Adding folders to a zip file using python

Question:

I want to create a zip file. Add a folder to the zip file and then add a bunch of files to that folder.

So I want to end up with a zip file with a single folder with files in.

I dont know if its bad practice to have folders in zip files or something but google gives me nothing on the subject.

I started out with this:

def addFolderToZip(myZipFile,folder):
    folder = folder.encode('ascii') #convert path to ascii for ZipFile Method
    for file in glob.glob(folder+"/*"):
            if os.path.isfile(file):
                print file
                myZipFile.write(file, os.path.basename(file), zipfile.ZIP_DEFLATED)
            elif os.path.isdir(file):
                addFolderToZip(myZipFile,file)

def createZipFile(filename,files,folders):
    curTime=strftime("__%Y_%m_%d", time.localtime())
    filename=filename+curTime;
    print filename
    zipFilename=utils.getFileName("files", filename+".zip")
    myZipFile = zipfile.ZipFile( zipFilename, "w" ) # Open the zip file for writing 
    for file in files:
        file = file.encode('ascii') #convert path to ascii for ZipFile Method
        if os.path.isfile(file):
            (filepath, filename) = os.path.split(file)
            myZipFile.write( file, filename, zipfile.ZIP_DEFLATED )

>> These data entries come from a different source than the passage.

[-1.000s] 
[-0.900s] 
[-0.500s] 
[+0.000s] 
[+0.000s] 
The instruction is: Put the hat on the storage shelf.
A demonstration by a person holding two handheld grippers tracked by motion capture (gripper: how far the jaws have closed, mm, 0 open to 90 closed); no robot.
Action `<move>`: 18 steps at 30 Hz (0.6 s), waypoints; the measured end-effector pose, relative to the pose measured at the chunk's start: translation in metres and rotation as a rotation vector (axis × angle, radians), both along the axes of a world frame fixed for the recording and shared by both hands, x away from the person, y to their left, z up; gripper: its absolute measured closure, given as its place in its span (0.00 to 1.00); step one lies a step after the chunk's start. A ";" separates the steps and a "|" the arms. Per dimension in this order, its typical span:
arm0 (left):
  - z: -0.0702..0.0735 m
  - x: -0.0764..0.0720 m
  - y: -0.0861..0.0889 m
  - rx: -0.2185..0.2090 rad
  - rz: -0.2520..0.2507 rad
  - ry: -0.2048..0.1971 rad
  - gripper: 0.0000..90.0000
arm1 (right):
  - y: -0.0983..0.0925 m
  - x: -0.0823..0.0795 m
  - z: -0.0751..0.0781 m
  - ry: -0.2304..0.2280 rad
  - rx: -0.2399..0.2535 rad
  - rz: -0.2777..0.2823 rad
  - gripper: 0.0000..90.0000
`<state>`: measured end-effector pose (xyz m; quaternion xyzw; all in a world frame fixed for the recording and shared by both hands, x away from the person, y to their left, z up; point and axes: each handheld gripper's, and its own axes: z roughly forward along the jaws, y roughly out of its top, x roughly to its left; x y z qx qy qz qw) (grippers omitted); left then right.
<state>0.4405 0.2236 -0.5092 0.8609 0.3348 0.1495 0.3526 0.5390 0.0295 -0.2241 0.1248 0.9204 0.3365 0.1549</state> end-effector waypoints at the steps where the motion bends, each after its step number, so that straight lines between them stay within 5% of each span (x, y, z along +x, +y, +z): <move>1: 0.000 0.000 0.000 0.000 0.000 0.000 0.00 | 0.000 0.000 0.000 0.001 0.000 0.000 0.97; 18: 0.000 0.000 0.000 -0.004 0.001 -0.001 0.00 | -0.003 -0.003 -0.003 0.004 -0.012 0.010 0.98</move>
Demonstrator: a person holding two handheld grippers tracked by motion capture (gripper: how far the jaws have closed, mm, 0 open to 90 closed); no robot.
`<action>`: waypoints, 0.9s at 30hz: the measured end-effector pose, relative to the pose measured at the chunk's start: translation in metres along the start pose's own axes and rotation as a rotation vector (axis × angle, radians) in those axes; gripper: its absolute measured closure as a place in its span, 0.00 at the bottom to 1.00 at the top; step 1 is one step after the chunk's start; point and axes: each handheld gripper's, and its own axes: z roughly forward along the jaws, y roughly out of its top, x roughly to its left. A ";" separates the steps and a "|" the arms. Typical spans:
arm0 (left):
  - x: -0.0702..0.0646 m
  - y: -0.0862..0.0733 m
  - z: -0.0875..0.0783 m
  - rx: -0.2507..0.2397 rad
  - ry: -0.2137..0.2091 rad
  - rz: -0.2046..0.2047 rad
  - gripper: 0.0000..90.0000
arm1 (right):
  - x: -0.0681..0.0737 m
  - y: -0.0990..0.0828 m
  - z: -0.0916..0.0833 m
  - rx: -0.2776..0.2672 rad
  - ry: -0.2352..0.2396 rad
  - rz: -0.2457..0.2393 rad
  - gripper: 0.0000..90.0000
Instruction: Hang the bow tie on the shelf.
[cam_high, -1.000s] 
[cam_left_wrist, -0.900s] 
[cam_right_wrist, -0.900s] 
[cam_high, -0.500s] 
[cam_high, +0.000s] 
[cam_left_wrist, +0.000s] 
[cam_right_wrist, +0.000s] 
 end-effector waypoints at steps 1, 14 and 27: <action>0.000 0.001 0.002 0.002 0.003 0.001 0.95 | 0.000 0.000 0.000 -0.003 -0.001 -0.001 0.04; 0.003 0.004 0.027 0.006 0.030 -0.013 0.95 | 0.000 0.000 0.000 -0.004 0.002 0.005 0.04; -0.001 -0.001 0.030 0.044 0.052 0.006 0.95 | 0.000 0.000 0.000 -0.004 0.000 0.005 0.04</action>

    for folder in  folders:   
        addFolderToZip(myZipFile,folder)  
    myZipFile.close()
    return (1,zipFilename)


(success,filename)=createZipFile(planName,files,folders);

Taken from: http://mail.python.org/pipermail/python-list/2006-August/396166.html

Which gets rid of all folders and puts all files in the target folder (and its subfolders) into a single zip file. I couldnt get it to add an entire folder.

If I feed the path to a folder in myZipFile.write, I get

IOError: [Errno 13] Permission denied: ‘..packedbin’

Any help is much welcome.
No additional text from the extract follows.